Лёгкие жгло ледяным воздухом, а кожу, казалось, рвал ветер, и Кёнсу всё же подумал о необходимости накинуть пальто, но так и не сделал этого. Он чувствовал жёсткий бетонный пол голыми пальцами и ступнями. Стоя на крыльце, среди округлых колонн и теряясь в их бесконечности, как рыба в огромном океане, Су в одной майке и ночных штанах пытался вытащить свою душу с помощью сигаретного дыма. Ещё недавно он левитировал, а сейчас стоял на твёрдом каменном полу и размышлял, как можно освободить своё тело от мыслей, а себя — от вечной погони. Время летело слишком быстро. Кёнсу старался выталкивать вздохи из своей груди, пока там ничего не осталось, но он всё же продолжал дышать в привычном ритме, возвращаясь к истинному «я» , пока глубокий голос не произнёс то, что надолго погрузило его в вакуум.
— Ты, наверное, слишком неприступен для этой погоды.
Ряд ровных белоснежных зубов выстроился в подобии улыбки, сверкающей из темноты. И через секунду из этого удушающего чёрного марева вынырнула фигура.
Его лицо составляли геометрические фигуры: круглые губы, круглые глаза, квадратный подбородок и треугольные щёки. Идеальная проекция, безупречный чертёж, нарисованный на тёмной грифельной доске белым карандашом; гранитный куб, светящийся и переливающийся кристаллами, световым дождём; люминесценция голубого огня, абсолютное совершенство форм, граней и размеров.

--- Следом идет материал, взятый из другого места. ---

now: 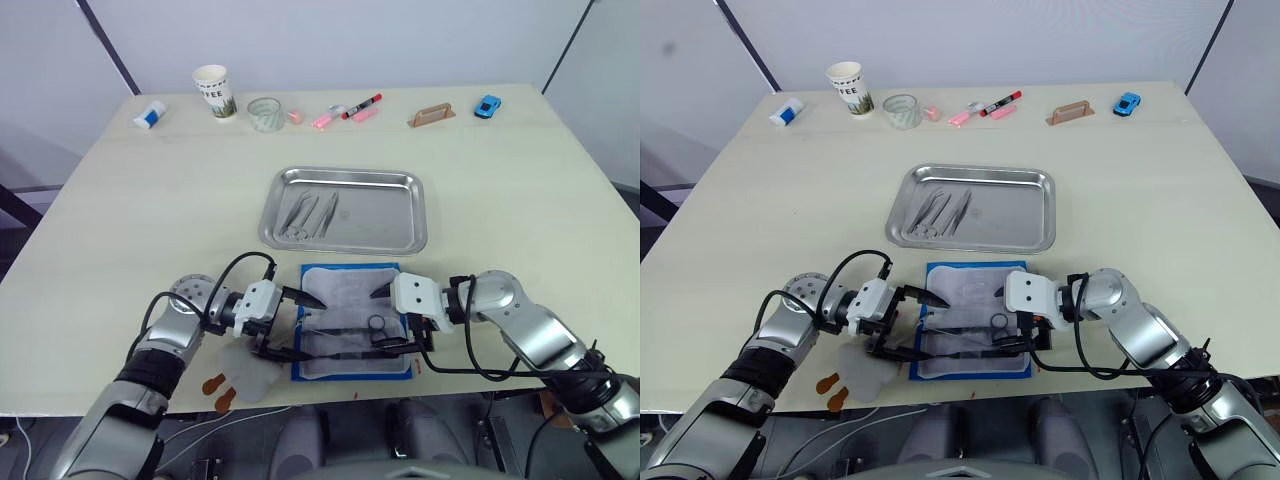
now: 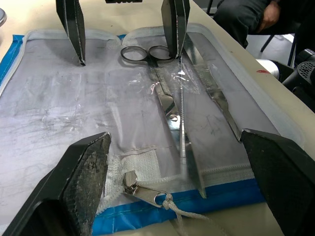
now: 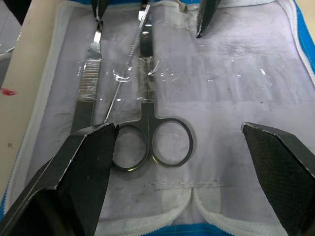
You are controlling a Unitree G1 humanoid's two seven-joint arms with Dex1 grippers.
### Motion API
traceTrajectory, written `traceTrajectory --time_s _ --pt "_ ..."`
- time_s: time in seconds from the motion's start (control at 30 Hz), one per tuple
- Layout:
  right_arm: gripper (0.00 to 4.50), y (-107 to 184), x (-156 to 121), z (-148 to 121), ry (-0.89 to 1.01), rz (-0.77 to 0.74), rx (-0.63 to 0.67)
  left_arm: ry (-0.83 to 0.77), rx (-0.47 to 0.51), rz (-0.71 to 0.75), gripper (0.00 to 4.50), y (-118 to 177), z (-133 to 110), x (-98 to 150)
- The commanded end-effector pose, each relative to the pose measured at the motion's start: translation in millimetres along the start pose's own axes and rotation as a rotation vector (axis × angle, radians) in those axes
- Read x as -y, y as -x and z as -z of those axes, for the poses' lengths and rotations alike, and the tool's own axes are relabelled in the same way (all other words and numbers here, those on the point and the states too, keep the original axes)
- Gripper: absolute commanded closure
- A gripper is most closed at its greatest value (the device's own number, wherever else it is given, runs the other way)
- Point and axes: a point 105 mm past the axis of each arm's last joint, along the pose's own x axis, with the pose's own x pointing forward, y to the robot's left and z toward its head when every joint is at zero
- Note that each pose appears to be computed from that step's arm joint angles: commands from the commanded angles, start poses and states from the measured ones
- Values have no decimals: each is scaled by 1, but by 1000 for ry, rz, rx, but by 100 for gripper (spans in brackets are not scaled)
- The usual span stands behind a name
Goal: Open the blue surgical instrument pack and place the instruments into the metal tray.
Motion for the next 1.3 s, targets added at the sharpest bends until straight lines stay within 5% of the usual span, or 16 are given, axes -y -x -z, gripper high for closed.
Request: traceTrajectory --time_s 0.03,0.57,0.93,1.3 --pt "0 -4 -7 7 12 -27 -21 108 -75 67 4 3 25 20" --pt "0 -4 2 1 124 9 -3 106 -71 64 4 2 25 20" --pt "0 -4 -4 21 16 0 -57 109 -68 63 4 2 25 19" --pt "0 0 -2 -2 74 -3 125 113 -68 62 4 2 25 20"
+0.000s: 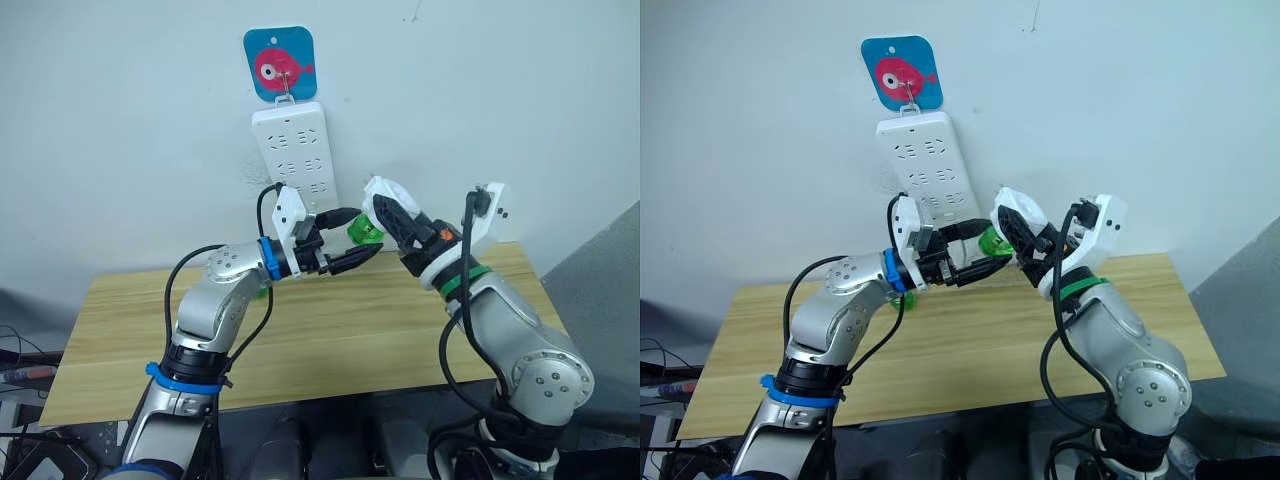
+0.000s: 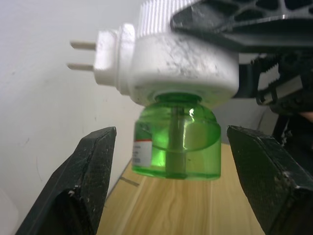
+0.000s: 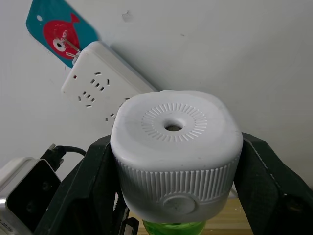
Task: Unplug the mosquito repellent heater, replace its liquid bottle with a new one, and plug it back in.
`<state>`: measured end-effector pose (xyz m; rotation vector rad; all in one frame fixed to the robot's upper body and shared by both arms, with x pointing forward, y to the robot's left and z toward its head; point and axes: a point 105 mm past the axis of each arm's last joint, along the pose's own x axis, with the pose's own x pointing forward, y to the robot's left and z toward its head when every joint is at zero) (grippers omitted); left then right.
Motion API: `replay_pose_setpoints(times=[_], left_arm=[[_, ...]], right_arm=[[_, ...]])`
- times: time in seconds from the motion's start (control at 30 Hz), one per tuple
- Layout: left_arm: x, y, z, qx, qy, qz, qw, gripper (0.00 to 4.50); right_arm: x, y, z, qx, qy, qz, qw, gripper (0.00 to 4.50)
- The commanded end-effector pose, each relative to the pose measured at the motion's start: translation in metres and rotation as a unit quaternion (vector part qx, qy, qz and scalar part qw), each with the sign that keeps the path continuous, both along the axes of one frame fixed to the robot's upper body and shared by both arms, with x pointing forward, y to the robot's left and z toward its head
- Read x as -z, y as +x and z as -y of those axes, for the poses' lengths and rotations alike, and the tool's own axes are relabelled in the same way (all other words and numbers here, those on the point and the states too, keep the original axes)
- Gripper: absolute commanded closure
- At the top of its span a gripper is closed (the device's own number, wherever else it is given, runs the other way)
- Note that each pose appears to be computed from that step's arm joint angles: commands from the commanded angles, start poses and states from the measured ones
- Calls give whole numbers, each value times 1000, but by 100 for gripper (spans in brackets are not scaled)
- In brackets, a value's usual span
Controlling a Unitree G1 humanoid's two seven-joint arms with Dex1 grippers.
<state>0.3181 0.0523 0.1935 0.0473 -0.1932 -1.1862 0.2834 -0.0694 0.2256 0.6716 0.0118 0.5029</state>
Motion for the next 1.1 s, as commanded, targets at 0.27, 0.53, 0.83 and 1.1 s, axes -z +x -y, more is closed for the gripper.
replay_pose_setpoints(times=[0.27,0.53,0.83,1.1], left_arm=[[-10,-4,1,2,-8,27,1000,69],[-12,-2,3,-1,-18,26,1000,69],[-10,-5,9,6,-27,20,999,69],[-9,-2,6,1,-25,16,1000,227]], right_arm=[[-12,0,10,11,59,-3,998,158],[-11,-2,10,4,66,-12,998,158],[-11,-3,8,-3,69,-17,997,158],[-10,-5,7,-6,67,-19,998,158]])
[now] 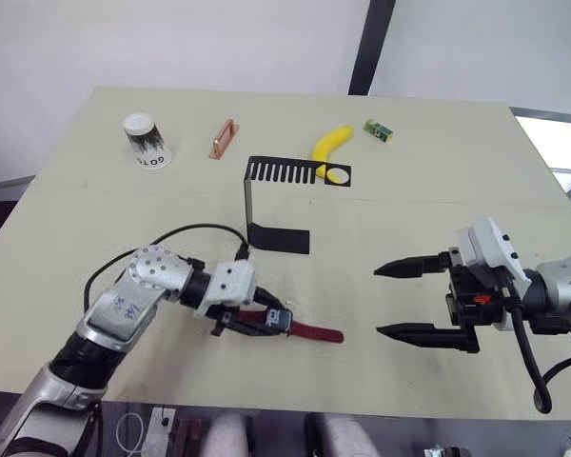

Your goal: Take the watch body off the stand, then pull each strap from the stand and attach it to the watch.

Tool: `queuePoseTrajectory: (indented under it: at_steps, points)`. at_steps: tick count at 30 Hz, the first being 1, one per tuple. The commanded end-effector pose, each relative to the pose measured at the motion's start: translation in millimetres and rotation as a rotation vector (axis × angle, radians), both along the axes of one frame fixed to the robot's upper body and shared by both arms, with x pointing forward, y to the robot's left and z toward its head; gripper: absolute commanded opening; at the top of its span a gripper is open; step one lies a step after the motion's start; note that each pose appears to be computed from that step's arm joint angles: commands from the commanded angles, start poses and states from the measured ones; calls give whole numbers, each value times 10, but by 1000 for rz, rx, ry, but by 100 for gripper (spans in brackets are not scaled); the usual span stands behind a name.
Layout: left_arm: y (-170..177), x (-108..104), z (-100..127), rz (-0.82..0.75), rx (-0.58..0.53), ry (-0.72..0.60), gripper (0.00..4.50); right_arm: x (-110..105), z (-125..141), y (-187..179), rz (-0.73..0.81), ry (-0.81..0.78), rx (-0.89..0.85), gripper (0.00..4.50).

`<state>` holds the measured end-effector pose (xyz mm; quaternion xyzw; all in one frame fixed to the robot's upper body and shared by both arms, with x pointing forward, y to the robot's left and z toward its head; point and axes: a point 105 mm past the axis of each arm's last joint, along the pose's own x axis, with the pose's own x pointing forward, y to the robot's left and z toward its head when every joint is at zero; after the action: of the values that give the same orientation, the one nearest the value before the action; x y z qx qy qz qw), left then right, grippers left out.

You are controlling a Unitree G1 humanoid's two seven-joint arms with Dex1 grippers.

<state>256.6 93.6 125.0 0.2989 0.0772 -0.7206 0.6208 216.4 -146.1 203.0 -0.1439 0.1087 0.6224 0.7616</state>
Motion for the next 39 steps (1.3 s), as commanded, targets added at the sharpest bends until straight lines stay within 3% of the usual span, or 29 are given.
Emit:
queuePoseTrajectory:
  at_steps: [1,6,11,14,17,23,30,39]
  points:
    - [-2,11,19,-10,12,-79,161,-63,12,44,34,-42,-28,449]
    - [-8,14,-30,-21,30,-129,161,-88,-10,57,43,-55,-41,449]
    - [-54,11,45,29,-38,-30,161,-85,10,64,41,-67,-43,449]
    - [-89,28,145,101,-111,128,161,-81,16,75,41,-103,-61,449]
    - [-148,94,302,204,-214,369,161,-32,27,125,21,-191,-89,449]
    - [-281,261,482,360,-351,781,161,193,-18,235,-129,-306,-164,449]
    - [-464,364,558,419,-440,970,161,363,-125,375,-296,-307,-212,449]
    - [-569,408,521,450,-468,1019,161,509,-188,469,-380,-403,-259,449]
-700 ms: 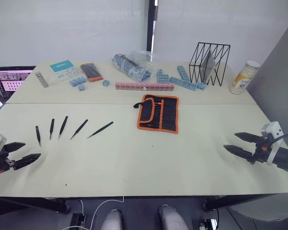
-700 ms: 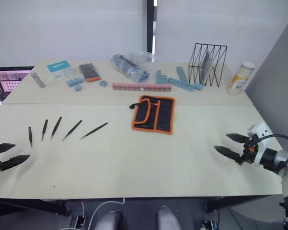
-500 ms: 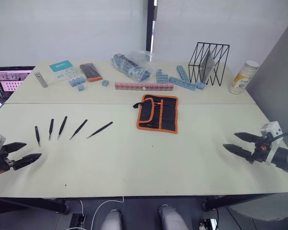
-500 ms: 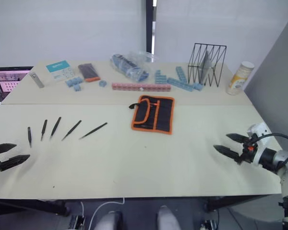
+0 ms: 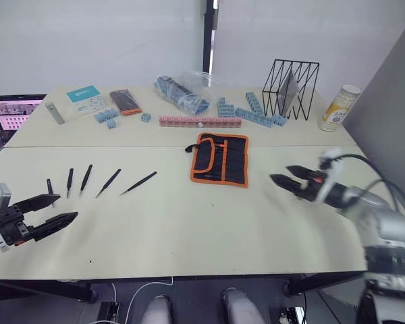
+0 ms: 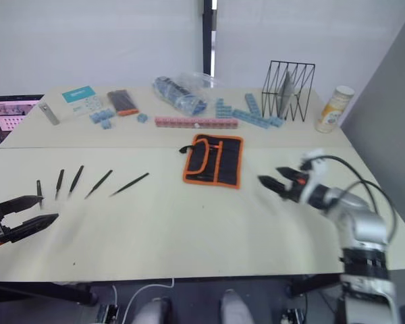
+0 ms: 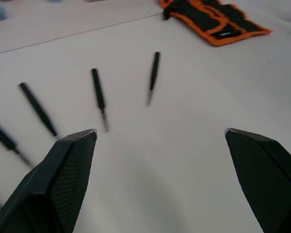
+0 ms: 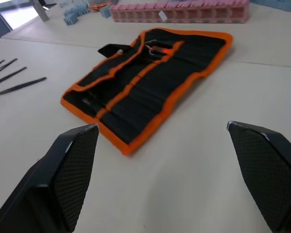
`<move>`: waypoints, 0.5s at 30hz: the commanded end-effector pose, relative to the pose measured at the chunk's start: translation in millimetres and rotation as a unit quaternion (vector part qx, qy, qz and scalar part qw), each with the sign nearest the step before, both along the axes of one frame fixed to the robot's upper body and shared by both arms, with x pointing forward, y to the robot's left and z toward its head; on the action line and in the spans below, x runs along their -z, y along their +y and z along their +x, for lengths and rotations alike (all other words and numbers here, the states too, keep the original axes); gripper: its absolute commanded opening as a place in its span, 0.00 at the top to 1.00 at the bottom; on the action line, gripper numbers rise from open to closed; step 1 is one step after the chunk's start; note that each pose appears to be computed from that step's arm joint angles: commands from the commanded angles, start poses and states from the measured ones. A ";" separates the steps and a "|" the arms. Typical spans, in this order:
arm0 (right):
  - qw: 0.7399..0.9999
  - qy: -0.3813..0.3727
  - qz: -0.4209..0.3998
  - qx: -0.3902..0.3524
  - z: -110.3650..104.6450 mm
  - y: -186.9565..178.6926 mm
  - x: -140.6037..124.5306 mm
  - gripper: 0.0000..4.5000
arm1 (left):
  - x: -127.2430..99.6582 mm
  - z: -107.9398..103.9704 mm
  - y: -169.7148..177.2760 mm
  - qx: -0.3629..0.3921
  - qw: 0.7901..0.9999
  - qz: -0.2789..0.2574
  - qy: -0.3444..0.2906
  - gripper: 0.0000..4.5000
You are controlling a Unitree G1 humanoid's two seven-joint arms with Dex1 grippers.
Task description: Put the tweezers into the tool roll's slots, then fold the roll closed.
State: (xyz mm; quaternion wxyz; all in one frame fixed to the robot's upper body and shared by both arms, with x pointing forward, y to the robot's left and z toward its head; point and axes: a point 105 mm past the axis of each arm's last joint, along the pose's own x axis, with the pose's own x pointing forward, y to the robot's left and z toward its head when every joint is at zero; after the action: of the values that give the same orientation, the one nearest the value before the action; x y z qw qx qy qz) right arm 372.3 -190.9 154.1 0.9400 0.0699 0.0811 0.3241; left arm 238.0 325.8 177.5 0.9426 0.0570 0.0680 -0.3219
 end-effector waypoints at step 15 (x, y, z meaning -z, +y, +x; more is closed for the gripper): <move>0.978 0.175 0.105 -0.052 48.8 124.5 3.9 0.00 | -4.5 -23.4 -80.4 -0.013 0.999 0.001 -0.045 0.00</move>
State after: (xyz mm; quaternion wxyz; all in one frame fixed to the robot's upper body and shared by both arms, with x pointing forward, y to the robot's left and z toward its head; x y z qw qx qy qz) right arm 413.8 -67.1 137.1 0.8744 0.2179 0.2359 0.3638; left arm 217.9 249.7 175.3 0.9486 0.0603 0.0390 -0.3082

И если бы Кёнсу не путал реальность с мечтами, он бы уже давно разрушил это грандиозное строение одним щелчком пальцев, но он был во времени и пространстве, дышал и слышал, как сердце бешено стучит где-то в горле, и видел идеальную консистенцию всего искрящегося и воздушного с самой мерзкой грязью на земле.
Он состоял из этого незыблемого, вечного стекла. Он был чистой гармонией. Стерильный, безукоризненный образ, выпрямленный по касательной, по прямой.
И этот непроницаемый чистый образ носил имя Ким Чонин.